Cadillac Fairview/California, Inc. (Cadillac) brought suit against Dow Chemical, Inc. (Dow), the United States, and several rubber manufacturers under the Comprehensive Environmental Response, Compensation, and Liability Act of 1980 (CERCLA) for expenses related to the cleanup of wartime rubber-manufacturing soil pollution. The district court held that the one hundred percent allocation of costs to the federal government was warranted, and the United States appealed. The Ninth Circuit affirmed that the district court acted within its discretion by allocating all of the cleanup costs to the United States.
During World War II, a critical shortage in rubber prompted the United States to create synthetic rubber manufacturing facilities. One of these facilities was operated as an agent plant by Dow, who agreed to operate the plant while the government retained ownership of the plant, the product, and the byproduct. The United States's agreement with Dow included a "hold harmless" agreement which protected Dow from liability for personal injury and property damage. Dow disposed of toxic waste resulting from the manufacturing process in evaporation ponds or pits approved by the government, knowingly polluting the soil and water. After the war, the plant was sold and eventually Cadillac became the owner. Cadillac brought suit against Dow, the United States, and other rubber companies under CERCLA, a statute enacted thirty-five years after the war ended. Under CERCLA, any responsible party can seek contribution for cleanup costs from anyone potentially liable for the pollution.
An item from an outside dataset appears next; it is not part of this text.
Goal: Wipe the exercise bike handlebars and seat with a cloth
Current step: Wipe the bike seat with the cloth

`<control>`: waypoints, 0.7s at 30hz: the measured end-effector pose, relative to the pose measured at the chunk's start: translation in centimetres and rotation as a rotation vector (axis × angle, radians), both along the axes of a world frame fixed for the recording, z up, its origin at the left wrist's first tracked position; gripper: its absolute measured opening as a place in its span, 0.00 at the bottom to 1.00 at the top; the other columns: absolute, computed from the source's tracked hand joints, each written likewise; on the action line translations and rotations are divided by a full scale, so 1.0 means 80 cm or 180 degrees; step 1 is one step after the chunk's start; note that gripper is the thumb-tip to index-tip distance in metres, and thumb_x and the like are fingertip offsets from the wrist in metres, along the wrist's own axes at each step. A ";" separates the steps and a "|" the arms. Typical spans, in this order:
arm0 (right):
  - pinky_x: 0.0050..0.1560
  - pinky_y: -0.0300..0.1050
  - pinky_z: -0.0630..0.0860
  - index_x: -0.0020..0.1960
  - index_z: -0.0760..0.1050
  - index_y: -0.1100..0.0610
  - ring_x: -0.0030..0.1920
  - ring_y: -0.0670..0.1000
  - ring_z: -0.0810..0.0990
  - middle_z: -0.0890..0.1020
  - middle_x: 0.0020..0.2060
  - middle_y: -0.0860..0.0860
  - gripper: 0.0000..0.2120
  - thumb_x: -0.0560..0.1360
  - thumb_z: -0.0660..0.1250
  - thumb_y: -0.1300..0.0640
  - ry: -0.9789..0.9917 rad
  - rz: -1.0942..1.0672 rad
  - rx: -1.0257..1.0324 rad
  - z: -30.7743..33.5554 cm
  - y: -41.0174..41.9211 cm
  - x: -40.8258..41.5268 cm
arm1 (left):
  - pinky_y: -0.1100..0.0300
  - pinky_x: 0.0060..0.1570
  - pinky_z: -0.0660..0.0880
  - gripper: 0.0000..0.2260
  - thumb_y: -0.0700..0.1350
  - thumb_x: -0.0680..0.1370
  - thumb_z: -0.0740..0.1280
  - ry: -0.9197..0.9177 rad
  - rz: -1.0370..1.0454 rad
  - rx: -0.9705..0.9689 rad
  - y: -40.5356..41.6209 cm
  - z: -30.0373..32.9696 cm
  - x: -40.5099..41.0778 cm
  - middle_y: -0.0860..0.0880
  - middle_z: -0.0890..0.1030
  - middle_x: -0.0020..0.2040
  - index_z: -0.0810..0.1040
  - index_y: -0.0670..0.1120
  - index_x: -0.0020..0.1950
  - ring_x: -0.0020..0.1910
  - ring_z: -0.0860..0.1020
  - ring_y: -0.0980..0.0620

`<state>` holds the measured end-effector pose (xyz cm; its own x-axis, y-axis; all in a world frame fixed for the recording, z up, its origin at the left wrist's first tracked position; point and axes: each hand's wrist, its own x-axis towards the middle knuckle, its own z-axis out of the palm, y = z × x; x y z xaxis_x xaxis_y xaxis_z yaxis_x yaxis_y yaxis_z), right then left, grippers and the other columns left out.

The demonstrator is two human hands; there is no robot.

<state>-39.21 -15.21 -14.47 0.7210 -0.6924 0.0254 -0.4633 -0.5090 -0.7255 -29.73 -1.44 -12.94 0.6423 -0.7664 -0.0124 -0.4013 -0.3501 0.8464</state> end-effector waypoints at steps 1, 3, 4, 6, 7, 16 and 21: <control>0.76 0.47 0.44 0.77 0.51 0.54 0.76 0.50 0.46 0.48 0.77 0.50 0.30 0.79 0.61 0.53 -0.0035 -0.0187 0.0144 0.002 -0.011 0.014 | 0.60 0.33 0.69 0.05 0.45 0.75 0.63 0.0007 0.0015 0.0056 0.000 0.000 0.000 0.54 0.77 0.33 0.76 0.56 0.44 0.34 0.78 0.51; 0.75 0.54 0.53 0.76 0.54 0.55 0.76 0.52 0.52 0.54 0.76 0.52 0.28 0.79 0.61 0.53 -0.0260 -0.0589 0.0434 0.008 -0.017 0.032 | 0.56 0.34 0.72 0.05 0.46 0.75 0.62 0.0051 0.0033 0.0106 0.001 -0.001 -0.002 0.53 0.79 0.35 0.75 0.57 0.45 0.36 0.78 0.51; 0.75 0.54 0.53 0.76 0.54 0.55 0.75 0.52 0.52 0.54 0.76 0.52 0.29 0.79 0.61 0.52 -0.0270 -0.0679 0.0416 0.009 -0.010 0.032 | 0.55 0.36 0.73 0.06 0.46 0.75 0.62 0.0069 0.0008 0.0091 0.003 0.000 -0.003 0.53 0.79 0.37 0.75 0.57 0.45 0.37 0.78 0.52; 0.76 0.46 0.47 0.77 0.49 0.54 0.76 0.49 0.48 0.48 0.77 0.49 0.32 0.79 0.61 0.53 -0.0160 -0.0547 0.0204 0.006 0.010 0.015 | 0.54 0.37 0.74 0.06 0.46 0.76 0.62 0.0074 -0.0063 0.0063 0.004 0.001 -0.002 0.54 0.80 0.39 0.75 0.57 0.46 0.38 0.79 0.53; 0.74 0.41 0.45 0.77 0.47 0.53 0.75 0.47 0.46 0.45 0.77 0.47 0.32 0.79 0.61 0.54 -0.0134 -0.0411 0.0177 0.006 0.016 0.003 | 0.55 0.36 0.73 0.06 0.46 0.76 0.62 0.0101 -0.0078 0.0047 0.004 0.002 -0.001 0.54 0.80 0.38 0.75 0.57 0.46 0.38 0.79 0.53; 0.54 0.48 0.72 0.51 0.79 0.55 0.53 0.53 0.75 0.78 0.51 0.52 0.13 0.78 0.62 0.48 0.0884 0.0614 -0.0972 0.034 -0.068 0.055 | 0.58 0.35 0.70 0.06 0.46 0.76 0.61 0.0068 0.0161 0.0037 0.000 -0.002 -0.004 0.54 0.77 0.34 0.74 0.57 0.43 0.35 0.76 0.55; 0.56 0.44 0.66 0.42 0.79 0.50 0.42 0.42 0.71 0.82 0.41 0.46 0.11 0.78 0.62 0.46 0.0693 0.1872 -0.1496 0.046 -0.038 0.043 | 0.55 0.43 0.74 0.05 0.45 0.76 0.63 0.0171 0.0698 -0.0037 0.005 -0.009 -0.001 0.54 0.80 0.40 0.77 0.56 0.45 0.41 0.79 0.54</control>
In response to Cadillac's charge against the government, the United States made four arguments that at least part of the costs should be allocated to Dow.
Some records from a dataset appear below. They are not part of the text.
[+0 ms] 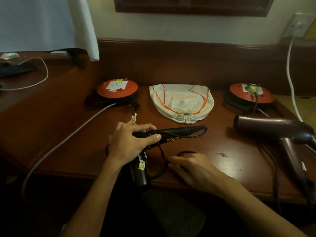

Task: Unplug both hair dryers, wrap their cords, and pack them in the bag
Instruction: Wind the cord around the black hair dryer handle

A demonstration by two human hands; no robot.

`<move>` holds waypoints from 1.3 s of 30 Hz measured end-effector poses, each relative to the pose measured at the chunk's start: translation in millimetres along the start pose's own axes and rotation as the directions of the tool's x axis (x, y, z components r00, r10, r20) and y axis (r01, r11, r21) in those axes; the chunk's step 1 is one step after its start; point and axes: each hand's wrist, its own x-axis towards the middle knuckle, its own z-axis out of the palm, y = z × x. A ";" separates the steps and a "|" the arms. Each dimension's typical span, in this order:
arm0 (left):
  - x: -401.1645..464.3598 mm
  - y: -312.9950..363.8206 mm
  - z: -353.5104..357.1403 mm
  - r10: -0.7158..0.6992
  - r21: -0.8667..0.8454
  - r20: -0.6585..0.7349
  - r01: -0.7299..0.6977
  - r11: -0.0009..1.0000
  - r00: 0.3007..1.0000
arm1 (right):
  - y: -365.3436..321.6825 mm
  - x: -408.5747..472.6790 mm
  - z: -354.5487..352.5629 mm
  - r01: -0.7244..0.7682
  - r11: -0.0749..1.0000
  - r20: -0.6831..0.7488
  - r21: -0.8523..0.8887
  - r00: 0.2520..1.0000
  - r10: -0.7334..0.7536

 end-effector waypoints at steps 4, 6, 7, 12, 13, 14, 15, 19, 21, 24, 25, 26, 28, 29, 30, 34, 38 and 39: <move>-2.1 -12.4 -6.3 0.015 -0.231 0.018 -0.010 0.973 1.000 | 14.5 18.0 -15.9 -0.138 0.945 0.111 0.296 0.988 0.109; -7.3 -13.6 -8.7 0.044 -0.267 0.032 -0.034 0.963 0.999 | 16.9 32.2 -21.3 -0.169 0.926 0.143 0.336 0.982 0.127; -9.9 -13.3 -8.9 0.064 -0.263 0.034 -0.053 0.963 0.997 | 19.0 39.4 -22.2 -0.199 0.924 0.165 0.326 0.975 0.151; -18.4 -8.2 -13.1 0.133 -0.163 0.102 -0.115 0.980 0.986 | 37.3 71.9 -37.8 -0.181 0.918 0.303 0.353 0.950 0.071; -18.3 -7.0 -13.6 0.140 -0.121 0.134 -0.124 0.985 0.981 | 39.1 75.9 -41.8 -0.156 0.925 0.329 0.347 0.944 0.036; -18.2 -5.6 -13.5 0.149 -0.078 0.166 -0.138 0.987 0.975 | 37.7 78.9 -47.6 -0.169 0.927 0.359 0.334 0.932 0.040; -17.9 -3.9 -13.0 0.161 -0.034 0.194 -0.158 0.987 0.968 | 36.6 82.2 -53.0 -0.192 0.927 0.381 0.322 0.923 0.059; -17.8 6.0 -7.6 0.155 0.146 0.262 -0.198 0.969 0.952 | 29.3 93.1 -71.2 -0.259 0.913 0.479 0.315 0.874 0.082; -19.5 9.7 -5.2 0.151 0.221 0.261 -0.211 0.952 0.953 | 23.2 95.0 -78.6 -0.319 0.898 0.523 0.303 0.843 0.123; -22.6 14.4 -4.0 0.140 0.317 0.279 -0.229 0.920 0.950 | 13.2 92.2 -84.3 -0.451 0.817 0.557 0.359 0.806 0.200; -23.2 16.7 -3.3 0.122 0.374 0.299 -0.234 0.897 0.947 | 9.9 91.3 -85.5 -0.490 0.787 0.569 0.375 0.792 0.221; -23.4 19.5 -2.1 0.099 0.446 0.326 -0.245 0.861 0.940 | 6.4 90.8 -86.6 -0.517 0.769 0.574 0.376 0.781 0.245; -23.2 26.5 1.5 0.051 0.592 0.393 -0.295 0.750 0.918 | -1.8 90.0 -87.6 -0.543 0.756 0.554 0.365 0.780 0.293; -22.6 31.1 3.2 0.035 0.644 0.426 -0.330 0.691 0.904 | -5.9 89.8 -88.4 -0.553 0.742 0.544 0.379 0.782 0.305; -21.3 35.9 4.5 0.022 0.673 0.457 -0.362 0.645 0.889 | -8.9 89.5 -88.8 -0.567 0.717 0.541 0.405 0.781 0.312; -11.6 45.7 4.2 0.020 0.637 0.532 -0.416 0.649 0.847 | -17.0 83.1 -87.8 -0.606 0.635 0.511 0.480 0.781 0.359; -4.9 46.4 8.4 0.006 0.593 0.491 -0.339 0.731 0.871 | -14.2 80.6 -90.1 -0.582 0.652 0.447 0.486 0.807 0.387; -4.8 46.9 10.5 0.000 0.592 0.474 -0.319 0.740 0.880 | -12.7 81.2 -92.0 -0.576 0.672 0.431 0.465 0.810 0.397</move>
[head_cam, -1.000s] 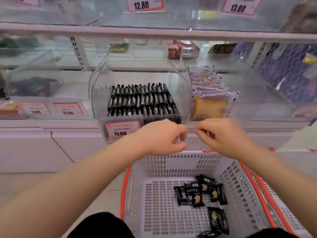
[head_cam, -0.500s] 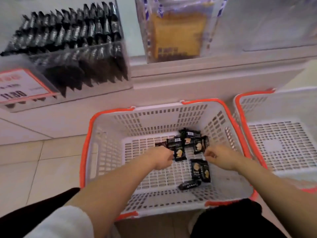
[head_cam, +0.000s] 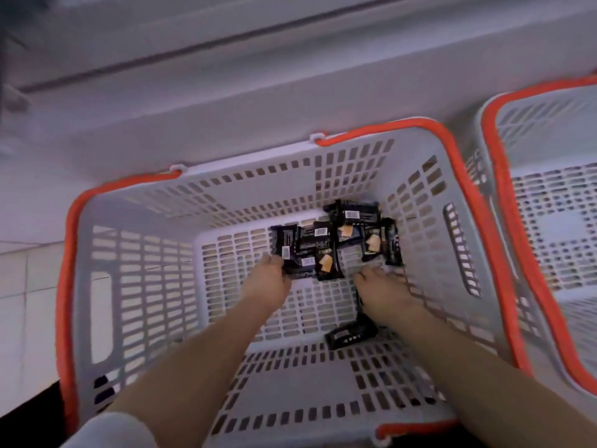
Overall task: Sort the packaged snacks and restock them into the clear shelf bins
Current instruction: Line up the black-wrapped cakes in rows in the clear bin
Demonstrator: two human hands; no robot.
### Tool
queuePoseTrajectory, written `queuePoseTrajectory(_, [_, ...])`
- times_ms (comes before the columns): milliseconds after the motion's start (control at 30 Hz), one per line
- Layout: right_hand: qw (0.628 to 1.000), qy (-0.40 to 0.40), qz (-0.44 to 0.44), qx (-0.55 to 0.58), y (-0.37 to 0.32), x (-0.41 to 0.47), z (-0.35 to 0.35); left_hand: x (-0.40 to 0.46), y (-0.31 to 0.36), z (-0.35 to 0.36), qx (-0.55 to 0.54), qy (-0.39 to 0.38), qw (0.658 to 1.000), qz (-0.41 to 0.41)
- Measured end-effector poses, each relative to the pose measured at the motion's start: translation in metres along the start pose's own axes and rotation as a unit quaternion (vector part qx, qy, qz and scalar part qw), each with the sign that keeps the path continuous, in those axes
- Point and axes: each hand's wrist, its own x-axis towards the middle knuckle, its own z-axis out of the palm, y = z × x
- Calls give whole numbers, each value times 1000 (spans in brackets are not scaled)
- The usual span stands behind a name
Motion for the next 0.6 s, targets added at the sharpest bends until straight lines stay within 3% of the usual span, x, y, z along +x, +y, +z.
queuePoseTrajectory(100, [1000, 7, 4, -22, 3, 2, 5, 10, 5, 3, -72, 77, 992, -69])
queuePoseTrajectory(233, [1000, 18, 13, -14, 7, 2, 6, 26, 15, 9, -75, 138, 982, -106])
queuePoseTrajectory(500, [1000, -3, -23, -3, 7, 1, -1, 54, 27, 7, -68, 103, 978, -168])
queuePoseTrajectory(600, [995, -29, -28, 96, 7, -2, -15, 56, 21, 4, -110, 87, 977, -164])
First, the government argued that Dow created and transported waste to the ponds and pits and thus should be held responsible in part. The Ninth Circuit disagreed, finding that because the United States owned the entire facility and materials, retained complete control over the site, inspected and approved it, and considered Dow an agent, the United States had a relationship with Dow that required indemnity. Therefore, the district court properly allocated costs to the United States.
Second, the government argued that the district court failed to consider the benefits Dow received from operating the plant such as reimbursement of expenses, acquisition of knowledge, and expansion in the market. However, because the evidence offered by the government was speculative and the benefits to the government grossly outweighed the benefit to Dow, the Ninth Circuit determined that the district court did not abuse its discretion in disregarding the benefit to Dow.
Third, the government challenged the district court's factual findings, arguing that it had only indirect control of the facility. On careful examination, the Ninth Circuit found no error in the district court's factual findings about the United States's knowledge and control.
Finally, the United States argued that its promise to hold Dow harmless should have been disregarded by the district court in determining the allocation of costs because, under the Tucker Act, it did not have jurisdiction to enforce that contract against the United States. The Ninth Circuit held that although the district court did not have jurisdiction to enforce the contract, it could consider the clause as an equitable factor in allocating costs under section 113(f) of CERCLA. Because the contract was not at issue, contract issues bore no weight in the case.